La panne de courant en Géorgie est rapidement devenue un sujet brûlant sur les réseaux sociaux. Certaines personnes se souviennent des années 90, une période où les pannes d’électricité étaient courantes. Aux commentaires frustrés s’ajoutaient des commentaires humoristiques et de nombreux mèmes ont été créés sur ce sujet.

Avant les déclarations des responsables de Tbilissi, le ministère abkhaze de l’Énergie a annoncé que la panne couvrait également l’Abkhazie. La raison en est, selon elle, une « panne du système » à la centrale hydroélectrique d’Ingur (Enguri), dont l’électricité est distribuée à la fois en Abkhazie et sur le territoire contrôlé par le gouvernement central géorgien.

Selon le média indépendant TV Pirvelile directeur de la centrale hydroélectrique d’Ingur (Enguri), Levan Mebonia, a déclaré que la panne de courant dans toute la Géorgie était causée par la déconnexion de la ligne de transport d’électricité de 500 kilowatts d’Imereti, qui ne relevait pas de sa compétence.

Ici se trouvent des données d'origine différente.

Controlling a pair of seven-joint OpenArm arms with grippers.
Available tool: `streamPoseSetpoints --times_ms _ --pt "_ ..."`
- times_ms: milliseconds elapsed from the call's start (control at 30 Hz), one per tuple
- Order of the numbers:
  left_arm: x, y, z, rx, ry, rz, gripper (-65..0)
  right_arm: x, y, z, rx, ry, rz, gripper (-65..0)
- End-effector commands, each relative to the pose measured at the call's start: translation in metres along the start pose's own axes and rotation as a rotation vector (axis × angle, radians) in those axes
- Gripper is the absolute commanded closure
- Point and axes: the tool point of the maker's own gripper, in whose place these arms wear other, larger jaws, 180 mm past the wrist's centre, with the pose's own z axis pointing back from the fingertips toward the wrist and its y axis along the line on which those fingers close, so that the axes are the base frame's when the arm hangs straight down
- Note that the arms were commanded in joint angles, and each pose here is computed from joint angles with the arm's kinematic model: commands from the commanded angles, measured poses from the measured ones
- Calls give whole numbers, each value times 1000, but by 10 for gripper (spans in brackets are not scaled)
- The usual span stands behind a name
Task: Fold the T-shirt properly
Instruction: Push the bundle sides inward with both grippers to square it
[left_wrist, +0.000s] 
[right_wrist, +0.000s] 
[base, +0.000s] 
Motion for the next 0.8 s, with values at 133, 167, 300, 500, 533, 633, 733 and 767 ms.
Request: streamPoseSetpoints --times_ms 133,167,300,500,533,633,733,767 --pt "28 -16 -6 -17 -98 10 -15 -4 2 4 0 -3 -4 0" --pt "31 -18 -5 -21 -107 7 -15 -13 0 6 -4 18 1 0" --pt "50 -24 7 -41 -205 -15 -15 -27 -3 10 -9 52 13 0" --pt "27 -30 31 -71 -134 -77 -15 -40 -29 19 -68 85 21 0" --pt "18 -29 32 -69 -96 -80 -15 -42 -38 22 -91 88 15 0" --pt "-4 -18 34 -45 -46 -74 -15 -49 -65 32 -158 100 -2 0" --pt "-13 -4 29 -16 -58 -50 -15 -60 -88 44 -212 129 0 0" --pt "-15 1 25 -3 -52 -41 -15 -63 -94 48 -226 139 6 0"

« Le principal fardeau incombe à Imereti : Enguri est connecté au système électrique de Zestaponi. Une charge très importante passait : lorsqu’elle a été éteinte, tout le système énergétique s’est effondré. Nous sommes en train de réparer les dégâts.

Le président du Parlement Shalva Papuashvili a affirmé que des enquêtes sur les pannes de courant étaient nécessaires, qualifiant l’effondrement soudain du système énergétique d’« événement inhabituel », et exhortant le public à ne pas tirer de conclusions hâtives avant que les résultats de l’enquête ne soient publiés.

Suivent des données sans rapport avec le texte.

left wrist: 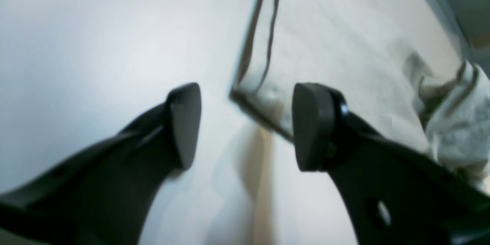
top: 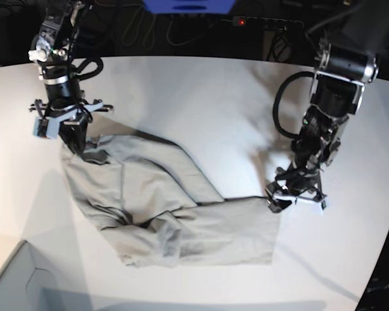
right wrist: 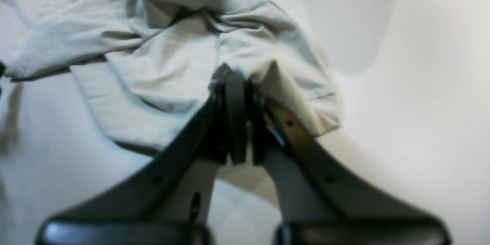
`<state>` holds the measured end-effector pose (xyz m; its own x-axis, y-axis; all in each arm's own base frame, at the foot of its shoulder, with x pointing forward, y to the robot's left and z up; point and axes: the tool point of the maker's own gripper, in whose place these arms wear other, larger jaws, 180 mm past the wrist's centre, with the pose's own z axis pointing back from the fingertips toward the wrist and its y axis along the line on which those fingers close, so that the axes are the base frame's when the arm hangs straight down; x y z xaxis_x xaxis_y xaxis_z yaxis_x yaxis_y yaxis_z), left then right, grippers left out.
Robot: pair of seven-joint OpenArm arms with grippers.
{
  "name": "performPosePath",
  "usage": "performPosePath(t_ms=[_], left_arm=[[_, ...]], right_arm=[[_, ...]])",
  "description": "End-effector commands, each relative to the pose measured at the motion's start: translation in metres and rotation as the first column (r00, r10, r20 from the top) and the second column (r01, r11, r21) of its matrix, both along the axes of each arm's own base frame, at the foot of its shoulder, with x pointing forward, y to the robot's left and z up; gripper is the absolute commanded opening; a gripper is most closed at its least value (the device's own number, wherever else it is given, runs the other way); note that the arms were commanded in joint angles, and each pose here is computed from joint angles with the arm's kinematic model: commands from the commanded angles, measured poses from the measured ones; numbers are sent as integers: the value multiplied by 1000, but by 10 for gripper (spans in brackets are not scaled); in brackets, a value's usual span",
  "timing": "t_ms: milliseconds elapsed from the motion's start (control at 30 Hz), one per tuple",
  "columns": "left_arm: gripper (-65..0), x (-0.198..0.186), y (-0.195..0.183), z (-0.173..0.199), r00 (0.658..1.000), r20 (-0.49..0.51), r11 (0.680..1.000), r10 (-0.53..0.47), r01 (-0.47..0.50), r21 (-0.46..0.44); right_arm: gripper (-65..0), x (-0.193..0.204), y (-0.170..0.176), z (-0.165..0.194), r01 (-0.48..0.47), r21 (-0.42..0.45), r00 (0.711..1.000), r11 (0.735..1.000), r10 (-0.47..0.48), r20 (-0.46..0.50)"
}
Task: Layout the t-shirt on the table in an organized manner, then fold the t-shirt properly
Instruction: 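Lower the shirt and drag it flat across the table with both grippers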
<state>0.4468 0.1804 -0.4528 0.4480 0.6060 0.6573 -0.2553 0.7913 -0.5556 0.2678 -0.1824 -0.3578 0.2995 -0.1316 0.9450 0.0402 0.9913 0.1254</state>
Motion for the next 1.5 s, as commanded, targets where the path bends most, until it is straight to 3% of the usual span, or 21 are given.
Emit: performPosePath(t_ms=[0,133,200,267,333,433,533,733,900,967,1067,1167,1367,1467], left_arm=[[-281,14,-3,13,999,35,1000,3,-3,-8],[-284,19,-18,16,999,42,1000,-9,10,-29],[-316,27,-26,23,998,58,999,-16,19,-40],[-456,34,-36,31,997,74,998,-26,30,-53],[-650,40,-40,38,996,88,998,-24,29,-56],[-623,64,-38,68,989,148,998,-20,29,-55],[-650,91,-37,110,973,229,998,-26,39,-51],[-647,137,-59,216,900,432,995,-58,88,-51],[-647,155,-111,264,856,493,983,-158,184,-5],[-647,156,-114,274,856,496,987,-143,163,3],[-647,145,-102,280,848,518,992,-111,123,12],[-647,127,-78,293,817,568,994,-106,95,49],[-648,106,-32,321,778,621,992,-94,21,124],[-648,102,-19,336,760,643,989,-92,-4,146]], right_arm=[[-650,4,-3,13,5,1,999,1000,-5,53],[-650,1,-3,10,6,0,999,1000,-6,42],[-650,0,-2,6,5,6,999,1000,-5,32],[-650,-1,-2,3,5,10,1000,1000,-6,23],[-650,-2,-2,-2,6,16,1000,1000,-6,12],[-650,-3,-1,-7,6,21,1000,1000,-6,0],[-650,-4,-1,-7,6,21,1000,1000,-6,-1],[-650,-4,-2,-7,7,19,1000,1000,-7,-2],[-650,-8,-6,-8,-1,0,1000,1000,1,-12],[-650,-8,-7,-9,-2,-2,1000,1000,2,-13],[-650,-7,-12,-7,-7,-20,1000,1000,7,-10],[-650,-6,-19,-4,-8,-40,1000,999,7,-6],[-650,-4,-58,17,84,-87,996,993,-81,46],[-650,-1,-60,33,89,-107,993,990,-80,85]])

Le député du Rêve géorgien, Levan Machavariani, a qualifié l’enquête du SSG d’« absolument adéquate » et « pertinente », affirmant qu’il était important de révéler la personne ou l’organisation à l’origine des coupures de courant. L’un des dirigeants du parti d’opposition Lelo, Irakli Kupradze, a fait une déclaration concernant l’enquête du SSG au titre d’un article de sabotage. Kupradze a déclaré que sous le règne de Bidzina Ivanishvili, fondatrice du Rêve géorgien, le système énergétique géorgien est vulnérable et peut être facilement attaqué par un ennemi.

« Pour éviter cela, nous avons besoin d’un bon gouvernement capable de gouverner efficacement et de trouver des réponses aux problèmes, contrairement au système actuel », a déclaré Kupradze, avertissant que le SSG pourrait tenter d’imposer le black-out à l’opposition politique.

La Commission nationale de régulation de l’énergie et de l’approvisionnement en eau de Géorgie (SEMEC) mène actuellement une enquête distincte pour déterminer les causes exactes de la panne d’électricité à l’échelle nationale survenue ce week-end.